Would you print every entry exactly as it appears?

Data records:
^^^^

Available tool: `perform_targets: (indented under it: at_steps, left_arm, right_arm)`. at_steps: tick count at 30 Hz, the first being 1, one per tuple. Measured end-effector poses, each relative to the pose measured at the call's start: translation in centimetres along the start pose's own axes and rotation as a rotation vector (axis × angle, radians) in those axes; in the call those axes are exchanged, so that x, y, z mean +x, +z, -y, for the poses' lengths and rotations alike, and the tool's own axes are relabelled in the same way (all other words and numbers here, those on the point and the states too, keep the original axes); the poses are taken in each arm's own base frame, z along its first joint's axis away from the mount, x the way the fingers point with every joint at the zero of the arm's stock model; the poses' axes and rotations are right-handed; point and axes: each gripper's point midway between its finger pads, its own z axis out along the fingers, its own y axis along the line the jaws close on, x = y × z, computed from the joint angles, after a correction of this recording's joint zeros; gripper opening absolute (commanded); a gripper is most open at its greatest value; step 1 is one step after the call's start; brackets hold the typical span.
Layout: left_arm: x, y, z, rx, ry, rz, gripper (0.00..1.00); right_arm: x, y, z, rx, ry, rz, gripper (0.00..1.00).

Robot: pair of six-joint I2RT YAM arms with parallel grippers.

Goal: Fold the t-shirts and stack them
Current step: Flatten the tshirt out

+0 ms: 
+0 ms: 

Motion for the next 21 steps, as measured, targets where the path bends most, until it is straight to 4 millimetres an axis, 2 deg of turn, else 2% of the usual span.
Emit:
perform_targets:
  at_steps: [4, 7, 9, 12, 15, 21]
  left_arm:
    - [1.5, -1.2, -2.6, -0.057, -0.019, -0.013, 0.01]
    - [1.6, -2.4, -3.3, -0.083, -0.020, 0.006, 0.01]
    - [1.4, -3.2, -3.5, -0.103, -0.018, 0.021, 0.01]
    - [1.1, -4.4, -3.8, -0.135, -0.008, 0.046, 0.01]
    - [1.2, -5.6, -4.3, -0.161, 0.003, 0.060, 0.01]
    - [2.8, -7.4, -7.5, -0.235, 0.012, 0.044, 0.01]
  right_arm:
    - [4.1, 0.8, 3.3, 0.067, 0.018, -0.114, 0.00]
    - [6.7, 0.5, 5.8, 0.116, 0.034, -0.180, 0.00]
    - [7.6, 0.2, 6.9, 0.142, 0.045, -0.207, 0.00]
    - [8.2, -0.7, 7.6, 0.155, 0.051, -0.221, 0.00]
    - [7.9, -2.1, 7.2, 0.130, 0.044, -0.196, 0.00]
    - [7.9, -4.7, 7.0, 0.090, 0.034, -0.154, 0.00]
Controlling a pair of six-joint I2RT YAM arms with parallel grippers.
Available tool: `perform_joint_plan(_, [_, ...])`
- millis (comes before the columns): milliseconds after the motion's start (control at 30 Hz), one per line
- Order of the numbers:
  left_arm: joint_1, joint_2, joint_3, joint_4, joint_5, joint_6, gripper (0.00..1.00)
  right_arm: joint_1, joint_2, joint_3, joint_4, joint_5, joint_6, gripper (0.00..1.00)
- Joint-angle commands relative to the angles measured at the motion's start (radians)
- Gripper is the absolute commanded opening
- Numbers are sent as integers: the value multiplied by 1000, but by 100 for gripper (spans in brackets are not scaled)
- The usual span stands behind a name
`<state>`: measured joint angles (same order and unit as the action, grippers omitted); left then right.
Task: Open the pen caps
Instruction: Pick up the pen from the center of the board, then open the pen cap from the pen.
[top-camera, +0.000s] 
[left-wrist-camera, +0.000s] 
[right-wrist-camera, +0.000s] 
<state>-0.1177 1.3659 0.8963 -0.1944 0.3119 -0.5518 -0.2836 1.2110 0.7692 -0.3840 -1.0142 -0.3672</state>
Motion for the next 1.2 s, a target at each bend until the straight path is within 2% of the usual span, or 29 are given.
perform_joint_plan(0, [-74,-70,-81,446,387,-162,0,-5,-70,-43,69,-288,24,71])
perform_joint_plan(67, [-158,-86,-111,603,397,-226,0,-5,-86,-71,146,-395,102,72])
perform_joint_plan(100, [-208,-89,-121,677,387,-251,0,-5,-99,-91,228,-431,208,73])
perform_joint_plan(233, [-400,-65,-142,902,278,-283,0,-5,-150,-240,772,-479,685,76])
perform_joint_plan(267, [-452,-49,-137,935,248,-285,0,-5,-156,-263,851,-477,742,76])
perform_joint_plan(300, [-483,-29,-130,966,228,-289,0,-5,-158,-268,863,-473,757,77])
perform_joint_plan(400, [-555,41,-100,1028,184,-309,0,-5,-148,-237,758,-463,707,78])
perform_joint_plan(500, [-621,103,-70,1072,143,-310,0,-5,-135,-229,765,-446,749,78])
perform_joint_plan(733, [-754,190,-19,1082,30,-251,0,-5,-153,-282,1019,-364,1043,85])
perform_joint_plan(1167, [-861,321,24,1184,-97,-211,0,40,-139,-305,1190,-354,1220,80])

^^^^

_Response area_.
Available tool: `perform_targets: (indented under it: at_steps, left_arm, right_arm)`. at_steps: tick count at 30 Hz, the first being 1, one per tuple. Measured end-effector poses, each relative to the pose measured at the call's start: translation in centimetres along the start pose's own axes and rotation as a rotation vector (axis × angle, radians) in those axes; in the call those axes are exchanged, so that x, y, z mean +x, +z, -y, for the poses' lengths and rotations alike, and the tool's own axes are relabelled in the same way (all other words and numbers here, those on the point and the states too, keep the original axes); the poses are taken in each arm's own base frame, z along its first joint's axis away from the mount, x the way the fingers point with every joint at the zero of the arm's stock model; the poses' axes and rotations are right-handed; point and axes: each gripper's point midway between its finger pads, its own z axis out along the fingers, its own y axis along the line the jaws close on, x = y × z, computed from the joint angles, after a correction of this recording's joint zeros; gripper opening absolute (commanded); a gripper is most open at its greatest value; step 1 is one step after the call's start; brackets hold the typical span.
Layout: left_arm: x, y, z, rx, ry, rz, gripper (0.00..1.00); right_arm: x, y, z, rx, ry, rz, gripper (0.00..1.00).

Robot: pair of six-joint I2RT YAM arms with parallel grippers.

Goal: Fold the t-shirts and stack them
Current step: Flatten the tshirt out

+0 ms: 
+0 ms: 

Motion for the next 21 steps, as measured, targets where the path bends most, until it is straight to 4 millimetres an axis, 2 deg of turn, else 2% of the usual span.
Emit:
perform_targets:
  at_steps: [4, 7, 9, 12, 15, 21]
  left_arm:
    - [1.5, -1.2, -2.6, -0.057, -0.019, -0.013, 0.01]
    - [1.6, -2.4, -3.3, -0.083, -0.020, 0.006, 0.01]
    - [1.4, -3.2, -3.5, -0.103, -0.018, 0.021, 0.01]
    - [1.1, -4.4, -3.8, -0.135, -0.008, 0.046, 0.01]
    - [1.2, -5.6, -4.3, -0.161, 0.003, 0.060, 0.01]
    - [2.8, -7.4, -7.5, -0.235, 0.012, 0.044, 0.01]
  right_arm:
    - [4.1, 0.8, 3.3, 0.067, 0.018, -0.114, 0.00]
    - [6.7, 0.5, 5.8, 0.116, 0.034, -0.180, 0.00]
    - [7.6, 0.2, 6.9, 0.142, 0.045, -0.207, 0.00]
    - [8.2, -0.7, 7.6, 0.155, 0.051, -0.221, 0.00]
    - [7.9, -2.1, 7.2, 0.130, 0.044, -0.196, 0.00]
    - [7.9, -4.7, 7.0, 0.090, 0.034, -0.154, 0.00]
Controlling a pair of six-joint I2RT YAM arms with parallel grippers.
Available tool: `perform_joint_plan(_, [_, ...])`
- millis (comes before the columns): milliseconds after the motion's start (control at 30 Hz), one per line
- Order of the numbers:
  left_arm: joint_1, joint_2, joint_3, joint_4, joint_5, joint_6, gripper (0.00..1.00)
  right_arm: joint_1, joint_2, joint_3, joint_4, joint_5, joint_6, gripper (0.00..1.00)
- Joint-angle commands relative to the angles measured at the motion's start (radians)
- Gripper is the absolute commanded opening
- Numbers are sent as integers: the value multiplied by 1000, but by 100 for gripper (spans in brackets are not scaled)
- The usual span stands behind a name
`<state>`: measured joint angles (same order and unit as the action, grippers omitted); left then right.
Task: Open the pen caps
Instruction: Pick up the pen from the center of the board, then open the pen cap from the pen.
[top-camera, +0.000s] 
[left-wrist-camera, +0.000s] 
[right-wrist-camera, +0.000s] 
<state>-0.1177 1.3659 0.8963 -0.1944 0.3119 -0.5518 -0.2836 1.2110 0.7692 -0.3840 -1.0142 -0.3672</state>
Motion for the next 1.2 s, a target at each bend until the straight path is within 2% of the usual span, or 29 are given.
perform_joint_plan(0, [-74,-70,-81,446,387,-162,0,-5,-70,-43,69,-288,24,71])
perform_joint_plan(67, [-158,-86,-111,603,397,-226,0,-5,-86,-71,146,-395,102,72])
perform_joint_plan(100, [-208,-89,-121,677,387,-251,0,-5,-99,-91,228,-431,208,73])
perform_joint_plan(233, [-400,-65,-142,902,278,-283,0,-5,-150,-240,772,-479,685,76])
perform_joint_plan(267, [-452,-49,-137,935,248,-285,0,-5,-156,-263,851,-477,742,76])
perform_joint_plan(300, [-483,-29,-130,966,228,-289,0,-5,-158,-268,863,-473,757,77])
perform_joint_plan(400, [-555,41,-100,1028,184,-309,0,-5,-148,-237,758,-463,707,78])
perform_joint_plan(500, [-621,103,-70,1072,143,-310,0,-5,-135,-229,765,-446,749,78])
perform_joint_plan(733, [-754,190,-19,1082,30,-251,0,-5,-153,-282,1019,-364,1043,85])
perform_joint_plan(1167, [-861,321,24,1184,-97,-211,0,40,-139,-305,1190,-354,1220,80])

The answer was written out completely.